User talk:Putnik/TesseractOCR.js

From Wikisource
Jump to navigation Jump to search

OCRed text is in Latin script[edit]

Hi @Putnik:, I was testing the script in my common.js in Bengali Wikisource. The OCR is giving output but not in Bengali alphabets, but in Latin alphabets. -- Bodhisattwa (talk) 13:57, 20 May 2019 (UTC)[reply]

  • Hi @Bodhisattwa:. I tried to do it myself, and there’s really a problem with Bengali. Unfortunately, there is a problem with loading the Tesseract language data for Bengali. I described my observations in GitHub issue, and I hope that the authors of the library will be able to do something about it. putnik (talk) 22:04, 20 May 2019 (UTC)[reply]
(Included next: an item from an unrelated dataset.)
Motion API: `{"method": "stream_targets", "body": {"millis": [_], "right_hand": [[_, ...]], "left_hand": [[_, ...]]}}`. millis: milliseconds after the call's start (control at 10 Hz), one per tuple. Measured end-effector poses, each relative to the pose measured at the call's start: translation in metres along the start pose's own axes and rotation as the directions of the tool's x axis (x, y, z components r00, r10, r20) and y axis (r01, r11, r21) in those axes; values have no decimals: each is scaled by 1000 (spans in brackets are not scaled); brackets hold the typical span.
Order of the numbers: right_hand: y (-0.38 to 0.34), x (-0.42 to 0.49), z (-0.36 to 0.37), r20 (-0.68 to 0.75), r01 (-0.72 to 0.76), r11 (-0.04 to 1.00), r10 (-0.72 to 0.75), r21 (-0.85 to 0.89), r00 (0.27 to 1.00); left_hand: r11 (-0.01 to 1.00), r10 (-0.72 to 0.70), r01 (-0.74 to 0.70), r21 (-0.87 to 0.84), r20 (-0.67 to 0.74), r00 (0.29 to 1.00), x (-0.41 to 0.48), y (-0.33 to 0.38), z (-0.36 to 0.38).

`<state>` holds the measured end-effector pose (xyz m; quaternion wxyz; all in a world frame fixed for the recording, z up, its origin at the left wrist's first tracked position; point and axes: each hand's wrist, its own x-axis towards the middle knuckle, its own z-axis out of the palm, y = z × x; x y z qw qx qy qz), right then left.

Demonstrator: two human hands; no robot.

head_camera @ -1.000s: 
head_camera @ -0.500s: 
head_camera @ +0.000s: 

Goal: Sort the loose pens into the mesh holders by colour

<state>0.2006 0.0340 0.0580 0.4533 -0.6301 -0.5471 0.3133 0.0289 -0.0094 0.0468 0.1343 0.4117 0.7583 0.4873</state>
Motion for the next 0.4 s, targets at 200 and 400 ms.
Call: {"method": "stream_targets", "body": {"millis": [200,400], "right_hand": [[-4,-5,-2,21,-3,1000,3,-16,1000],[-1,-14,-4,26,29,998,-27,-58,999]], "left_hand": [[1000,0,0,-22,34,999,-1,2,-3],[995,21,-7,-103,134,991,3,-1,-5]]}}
TesseractOCR not working for Punjabi language[edit]

Hi @Putnik:, I tried using TesseractOCR in my Common.js but its not working. Can you help me with that.--Benipal hardarshan (talk) 07:54, 27 October 2019 (UTC)[reply]
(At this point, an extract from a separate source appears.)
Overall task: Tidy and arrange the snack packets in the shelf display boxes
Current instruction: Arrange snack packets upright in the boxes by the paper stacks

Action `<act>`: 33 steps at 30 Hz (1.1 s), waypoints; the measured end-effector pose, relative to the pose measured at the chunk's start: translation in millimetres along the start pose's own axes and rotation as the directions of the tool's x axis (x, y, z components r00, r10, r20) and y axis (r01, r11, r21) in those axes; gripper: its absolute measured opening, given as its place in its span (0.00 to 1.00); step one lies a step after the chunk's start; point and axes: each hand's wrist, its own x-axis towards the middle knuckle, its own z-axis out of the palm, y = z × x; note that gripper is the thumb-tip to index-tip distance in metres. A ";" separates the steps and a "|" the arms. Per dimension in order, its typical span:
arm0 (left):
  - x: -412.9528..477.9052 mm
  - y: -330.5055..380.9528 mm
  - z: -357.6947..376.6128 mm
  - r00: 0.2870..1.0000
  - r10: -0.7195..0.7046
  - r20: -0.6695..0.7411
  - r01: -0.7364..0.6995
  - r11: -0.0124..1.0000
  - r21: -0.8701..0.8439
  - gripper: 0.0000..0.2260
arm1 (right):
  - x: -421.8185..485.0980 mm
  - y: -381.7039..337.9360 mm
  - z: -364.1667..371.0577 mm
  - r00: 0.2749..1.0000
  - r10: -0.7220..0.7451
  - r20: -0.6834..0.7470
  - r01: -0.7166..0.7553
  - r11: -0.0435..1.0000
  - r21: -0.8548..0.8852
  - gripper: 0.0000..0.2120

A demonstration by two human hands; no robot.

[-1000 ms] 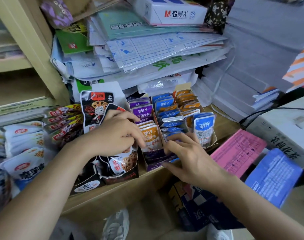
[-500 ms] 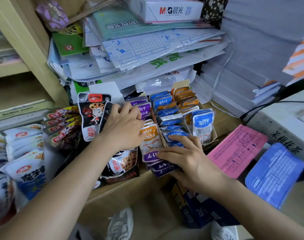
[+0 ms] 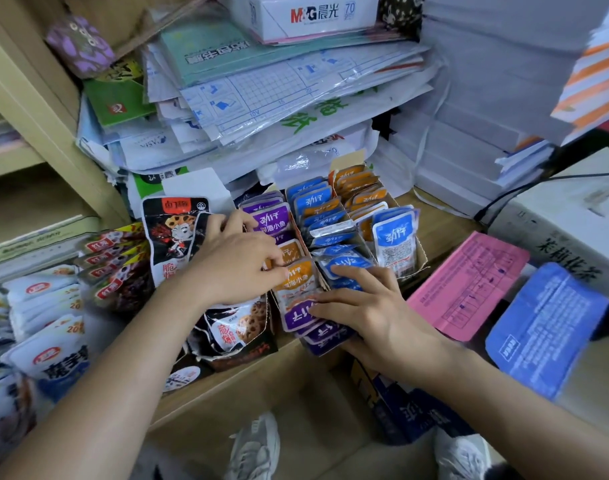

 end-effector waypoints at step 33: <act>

@putnik: no need for apologies. Thanks for adding Punjabi in the list. But it takes a lots of time to recognize text and I want to use TesseractOCR for books having multiple columns can you do something about it.--Benipal hardarshan (talk) 03:57, 29 October 2019 (UTC)[reply]
@putnik: Just a reminder.--Benipal hardarshan (talk) 07:59, 3 November 2019 (UTC)[reply]

Tesseract OCR for vertical texts[edit]

@Putnik:, I am testing TesseractOCR.js for Japanese texts. Because most of the works we handle in ja.wikisource.org are written vertically, I would like to pass the option -psm5 to the command and use jpn_vert.traineddata.gz instead of jpn.traineddata.gz in such cases. Can we make such a modification to TesseractOCR.js? --CES1596 (talk) 01:03, 21 June 2020 (UTC)[reply]